Award-winning biographer Deirdre Bair will give a free public lecture on "Encountering Jung" at 7:30 p.m. on Monday, March 22, in Muller Chapel.
Signed copies of Bair's recently published Jung: A Biography will be available for purchase.
Pioneering psychoanalyst Carl Gustav Jung touched many aspects of western culture. An early protégé of Sigmund Freud, Jung later abandoned Freud's theories to found his own system of analytical psychology. His ideas about dream interpretation, the integration of the psyche as the goal of personal development, and the common roots of all human mythologies achieved great acclaim and gave rise to now-familiar terms such as "animus," "introvert," "extravert," "collective unconscious," and "age of Aquarius."

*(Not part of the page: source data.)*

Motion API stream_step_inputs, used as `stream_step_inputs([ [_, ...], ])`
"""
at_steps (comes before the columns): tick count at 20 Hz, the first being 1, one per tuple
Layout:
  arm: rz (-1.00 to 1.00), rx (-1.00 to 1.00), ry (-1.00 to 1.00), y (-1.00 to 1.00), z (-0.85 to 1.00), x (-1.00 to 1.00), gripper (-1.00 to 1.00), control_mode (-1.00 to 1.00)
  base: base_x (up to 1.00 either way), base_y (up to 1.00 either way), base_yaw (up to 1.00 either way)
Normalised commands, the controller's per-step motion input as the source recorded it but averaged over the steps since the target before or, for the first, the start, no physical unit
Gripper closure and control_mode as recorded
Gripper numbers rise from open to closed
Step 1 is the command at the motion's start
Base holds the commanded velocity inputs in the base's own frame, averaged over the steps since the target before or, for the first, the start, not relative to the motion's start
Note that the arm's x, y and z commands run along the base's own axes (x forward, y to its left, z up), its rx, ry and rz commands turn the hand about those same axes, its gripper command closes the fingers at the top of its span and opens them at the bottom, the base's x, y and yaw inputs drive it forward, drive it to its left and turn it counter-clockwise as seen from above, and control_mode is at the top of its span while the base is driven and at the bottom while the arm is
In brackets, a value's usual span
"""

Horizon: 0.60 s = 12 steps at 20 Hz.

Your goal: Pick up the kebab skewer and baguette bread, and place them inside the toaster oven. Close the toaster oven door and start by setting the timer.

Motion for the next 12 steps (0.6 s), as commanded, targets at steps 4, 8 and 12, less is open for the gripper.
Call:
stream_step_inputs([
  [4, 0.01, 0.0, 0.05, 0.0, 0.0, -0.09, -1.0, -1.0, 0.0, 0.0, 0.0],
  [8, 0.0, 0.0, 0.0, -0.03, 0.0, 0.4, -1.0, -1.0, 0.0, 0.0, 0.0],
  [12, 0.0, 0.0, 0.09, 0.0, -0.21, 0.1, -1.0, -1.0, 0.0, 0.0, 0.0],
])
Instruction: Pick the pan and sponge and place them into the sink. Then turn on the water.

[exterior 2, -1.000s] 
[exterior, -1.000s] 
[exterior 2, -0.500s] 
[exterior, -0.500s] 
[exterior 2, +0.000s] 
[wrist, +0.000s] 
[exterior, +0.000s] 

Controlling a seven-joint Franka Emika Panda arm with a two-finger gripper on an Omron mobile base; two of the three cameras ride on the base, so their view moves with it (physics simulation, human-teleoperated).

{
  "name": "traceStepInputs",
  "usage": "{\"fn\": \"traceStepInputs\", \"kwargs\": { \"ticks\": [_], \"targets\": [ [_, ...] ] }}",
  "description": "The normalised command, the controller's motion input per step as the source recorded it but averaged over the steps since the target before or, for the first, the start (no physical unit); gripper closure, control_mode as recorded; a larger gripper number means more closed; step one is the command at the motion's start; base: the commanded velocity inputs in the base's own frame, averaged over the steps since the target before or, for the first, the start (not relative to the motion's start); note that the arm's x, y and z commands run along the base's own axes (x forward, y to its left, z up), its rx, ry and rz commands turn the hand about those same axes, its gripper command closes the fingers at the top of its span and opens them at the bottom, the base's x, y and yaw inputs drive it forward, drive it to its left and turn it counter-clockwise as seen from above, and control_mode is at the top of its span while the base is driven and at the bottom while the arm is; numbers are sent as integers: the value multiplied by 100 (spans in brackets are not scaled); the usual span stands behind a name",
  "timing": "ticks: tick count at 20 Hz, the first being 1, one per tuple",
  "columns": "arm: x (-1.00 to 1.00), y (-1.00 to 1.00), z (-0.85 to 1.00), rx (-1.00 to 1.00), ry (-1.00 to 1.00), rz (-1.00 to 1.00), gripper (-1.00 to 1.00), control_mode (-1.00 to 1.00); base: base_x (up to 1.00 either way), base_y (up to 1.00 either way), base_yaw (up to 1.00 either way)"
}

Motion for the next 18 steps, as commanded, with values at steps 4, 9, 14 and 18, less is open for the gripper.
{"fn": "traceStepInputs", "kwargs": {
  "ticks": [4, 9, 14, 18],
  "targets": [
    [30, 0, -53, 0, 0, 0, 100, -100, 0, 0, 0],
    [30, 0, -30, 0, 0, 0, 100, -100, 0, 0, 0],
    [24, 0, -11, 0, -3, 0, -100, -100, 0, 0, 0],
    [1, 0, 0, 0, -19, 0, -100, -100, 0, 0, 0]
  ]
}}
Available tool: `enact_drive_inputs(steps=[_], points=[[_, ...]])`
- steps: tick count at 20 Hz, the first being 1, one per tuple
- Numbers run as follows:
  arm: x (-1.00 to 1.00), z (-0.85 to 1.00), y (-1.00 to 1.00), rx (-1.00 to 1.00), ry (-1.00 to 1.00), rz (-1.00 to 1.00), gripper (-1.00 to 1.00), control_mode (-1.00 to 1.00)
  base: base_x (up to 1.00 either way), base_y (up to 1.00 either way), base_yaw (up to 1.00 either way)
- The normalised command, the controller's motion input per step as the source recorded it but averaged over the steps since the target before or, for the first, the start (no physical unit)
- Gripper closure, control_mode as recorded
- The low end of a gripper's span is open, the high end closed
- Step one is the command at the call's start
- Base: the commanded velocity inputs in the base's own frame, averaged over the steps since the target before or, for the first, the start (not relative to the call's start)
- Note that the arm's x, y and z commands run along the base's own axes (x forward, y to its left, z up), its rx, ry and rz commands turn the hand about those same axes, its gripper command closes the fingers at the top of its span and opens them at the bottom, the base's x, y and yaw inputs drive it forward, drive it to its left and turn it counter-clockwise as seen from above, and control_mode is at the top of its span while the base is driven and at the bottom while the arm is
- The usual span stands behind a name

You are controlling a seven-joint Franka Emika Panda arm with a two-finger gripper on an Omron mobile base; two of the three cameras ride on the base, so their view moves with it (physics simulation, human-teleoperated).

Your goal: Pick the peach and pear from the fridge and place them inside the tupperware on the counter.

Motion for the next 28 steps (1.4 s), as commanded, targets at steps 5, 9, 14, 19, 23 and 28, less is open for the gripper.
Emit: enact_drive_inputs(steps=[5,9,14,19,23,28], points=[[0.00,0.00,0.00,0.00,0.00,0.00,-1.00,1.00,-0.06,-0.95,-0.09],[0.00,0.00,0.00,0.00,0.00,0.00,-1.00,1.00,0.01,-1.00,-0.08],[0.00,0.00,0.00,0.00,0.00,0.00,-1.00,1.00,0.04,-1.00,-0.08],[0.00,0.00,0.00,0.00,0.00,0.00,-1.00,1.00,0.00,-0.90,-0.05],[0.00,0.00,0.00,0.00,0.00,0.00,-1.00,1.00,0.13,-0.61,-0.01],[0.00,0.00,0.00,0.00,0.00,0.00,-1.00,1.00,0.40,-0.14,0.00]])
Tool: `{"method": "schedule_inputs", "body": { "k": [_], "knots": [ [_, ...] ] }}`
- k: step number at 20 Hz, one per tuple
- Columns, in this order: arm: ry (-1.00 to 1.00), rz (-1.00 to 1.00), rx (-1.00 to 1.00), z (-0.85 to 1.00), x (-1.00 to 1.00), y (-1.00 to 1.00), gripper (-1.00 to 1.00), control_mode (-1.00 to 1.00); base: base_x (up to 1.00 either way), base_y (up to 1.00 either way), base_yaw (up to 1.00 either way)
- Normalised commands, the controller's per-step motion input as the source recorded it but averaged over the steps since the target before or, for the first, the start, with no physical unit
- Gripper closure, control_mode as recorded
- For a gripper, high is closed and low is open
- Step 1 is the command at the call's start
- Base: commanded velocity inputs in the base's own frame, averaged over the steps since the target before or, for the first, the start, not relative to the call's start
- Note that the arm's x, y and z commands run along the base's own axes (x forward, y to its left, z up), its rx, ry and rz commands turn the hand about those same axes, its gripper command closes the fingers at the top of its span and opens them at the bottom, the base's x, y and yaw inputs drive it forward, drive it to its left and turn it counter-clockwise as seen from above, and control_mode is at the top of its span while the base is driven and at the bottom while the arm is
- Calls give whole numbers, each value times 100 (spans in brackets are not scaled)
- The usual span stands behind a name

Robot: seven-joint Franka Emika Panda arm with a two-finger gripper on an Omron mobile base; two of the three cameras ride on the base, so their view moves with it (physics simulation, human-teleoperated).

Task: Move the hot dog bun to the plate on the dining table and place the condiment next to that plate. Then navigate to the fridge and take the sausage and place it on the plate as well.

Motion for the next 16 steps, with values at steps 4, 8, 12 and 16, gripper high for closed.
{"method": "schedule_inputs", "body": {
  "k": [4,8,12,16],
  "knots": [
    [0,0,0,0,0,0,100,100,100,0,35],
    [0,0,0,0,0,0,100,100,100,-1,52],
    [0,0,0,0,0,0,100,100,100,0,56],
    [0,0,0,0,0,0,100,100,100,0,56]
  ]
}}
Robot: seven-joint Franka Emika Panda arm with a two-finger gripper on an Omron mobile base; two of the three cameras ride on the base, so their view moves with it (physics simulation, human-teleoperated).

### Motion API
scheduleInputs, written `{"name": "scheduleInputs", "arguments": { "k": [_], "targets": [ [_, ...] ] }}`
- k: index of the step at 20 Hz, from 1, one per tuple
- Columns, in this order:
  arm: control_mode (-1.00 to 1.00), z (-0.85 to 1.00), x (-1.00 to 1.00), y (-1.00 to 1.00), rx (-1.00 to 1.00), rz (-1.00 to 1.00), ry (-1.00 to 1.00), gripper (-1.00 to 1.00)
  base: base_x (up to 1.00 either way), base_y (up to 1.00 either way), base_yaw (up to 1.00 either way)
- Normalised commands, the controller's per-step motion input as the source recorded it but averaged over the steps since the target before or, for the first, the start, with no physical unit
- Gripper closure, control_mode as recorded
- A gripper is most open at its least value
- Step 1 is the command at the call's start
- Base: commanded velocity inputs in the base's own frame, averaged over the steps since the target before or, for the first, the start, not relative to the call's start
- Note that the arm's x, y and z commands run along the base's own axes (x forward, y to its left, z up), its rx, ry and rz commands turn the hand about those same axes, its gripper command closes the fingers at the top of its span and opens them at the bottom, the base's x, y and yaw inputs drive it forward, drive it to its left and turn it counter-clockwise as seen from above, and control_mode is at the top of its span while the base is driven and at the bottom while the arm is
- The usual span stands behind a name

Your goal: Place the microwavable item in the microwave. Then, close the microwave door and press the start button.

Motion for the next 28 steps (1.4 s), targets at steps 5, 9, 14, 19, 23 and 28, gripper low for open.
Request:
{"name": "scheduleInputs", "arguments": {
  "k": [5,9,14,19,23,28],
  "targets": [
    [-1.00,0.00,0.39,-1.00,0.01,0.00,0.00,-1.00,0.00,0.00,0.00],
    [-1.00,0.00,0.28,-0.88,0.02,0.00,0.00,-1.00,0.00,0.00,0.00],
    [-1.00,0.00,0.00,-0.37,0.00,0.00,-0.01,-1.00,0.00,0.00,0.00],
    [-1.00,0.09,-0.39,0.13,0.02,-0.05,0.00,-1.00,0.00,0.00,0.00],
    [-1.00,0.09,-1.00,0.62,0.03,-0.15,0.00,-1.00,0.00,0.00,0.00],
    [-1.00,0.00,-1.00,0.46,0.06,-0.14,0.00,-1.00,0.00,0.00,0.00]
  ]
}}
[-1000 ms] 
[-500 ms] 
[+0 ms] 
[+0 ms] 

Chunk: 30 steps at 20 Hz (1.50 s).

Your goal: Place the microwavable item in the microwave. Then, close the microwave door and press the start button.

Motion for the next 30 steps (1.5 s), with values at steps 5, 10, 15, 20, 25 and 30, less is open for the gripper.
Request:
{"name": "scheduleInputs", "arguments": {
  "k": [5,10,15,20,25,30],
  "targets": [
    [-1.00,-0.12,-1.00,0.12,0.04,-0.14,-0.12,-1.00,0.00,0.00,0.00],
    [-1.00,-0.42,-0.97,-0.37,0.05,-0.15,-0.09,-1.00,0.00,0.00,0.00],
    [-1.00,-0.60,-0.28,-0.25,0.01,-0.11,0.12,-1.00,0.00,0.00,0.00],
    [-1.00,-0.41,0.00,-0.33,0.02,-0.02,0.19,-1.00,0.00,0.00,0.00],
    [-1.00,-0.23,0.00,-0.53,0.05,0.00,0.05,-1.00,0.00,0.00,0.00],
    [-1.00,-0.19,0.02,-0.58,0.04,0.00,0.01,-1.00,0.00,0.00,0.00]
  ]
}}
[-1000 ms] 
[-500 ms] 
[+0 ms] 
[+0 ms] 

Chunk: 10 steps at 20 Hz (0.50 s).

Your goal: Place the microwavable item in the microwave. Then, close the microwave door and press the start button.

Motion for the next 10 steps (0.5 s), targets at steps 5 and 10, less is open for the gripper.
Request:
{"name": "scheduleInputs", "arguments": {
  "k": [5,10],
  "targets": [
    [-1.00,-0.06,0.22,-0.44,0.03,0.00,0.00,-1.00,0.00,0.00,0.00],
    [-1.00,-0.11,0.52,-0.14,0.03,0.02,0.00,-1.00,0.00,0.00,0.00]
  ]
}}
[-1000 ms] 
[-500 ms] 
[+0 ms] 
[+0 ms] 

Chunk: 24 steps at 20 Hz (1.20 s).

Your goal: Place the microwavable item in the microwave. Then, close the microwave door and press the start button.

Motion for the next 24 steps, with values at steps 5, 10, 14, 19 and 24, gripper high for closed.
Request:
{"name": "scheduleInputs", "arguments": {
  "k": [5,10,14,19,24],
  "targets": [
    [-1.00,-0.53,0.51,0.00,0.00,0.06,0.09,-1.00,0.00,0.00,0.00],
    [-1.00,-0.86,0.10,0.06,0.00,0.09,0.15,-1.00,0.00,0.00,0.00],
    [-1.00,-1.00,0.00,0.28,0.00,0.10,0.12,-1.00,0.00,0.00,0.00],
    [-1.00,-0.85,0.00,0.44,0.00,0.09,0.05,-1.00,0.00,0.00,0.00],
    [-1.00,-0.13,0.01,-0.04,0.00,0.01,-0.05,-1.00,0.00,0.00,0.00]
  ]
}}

Jung has also been the subject of much dispute and conjecture. Was he a Nazi sympathizer and collaborator? Was he a misogynist who conducted polygamous relationships throughout his life? Bair's unprecedented access to private archives, interviews, and diaries has resulted in an authoritative and readable work that promises to be a source for future discussion about Jung and his impact on the way we think about ourselves and about the world.
A literary scholar, Bair received the National Book Award for her biography of Samuel Beckett and her biographies of Simone de Beauvoir and Anais Nin were both award finalists. She has held fellowships from the Guggenheim and Rockefeller foundations, and was the keynote speaker at the Millennium Conference sponsored by the Society for Analytic Psychology.
Bair's talk is being cosponsored by the Ithaca College Interfaith Council, Department of Philosophy and Religion, Department of Psychology, Office of the Chaplains, and the Jung Society of Ithaca.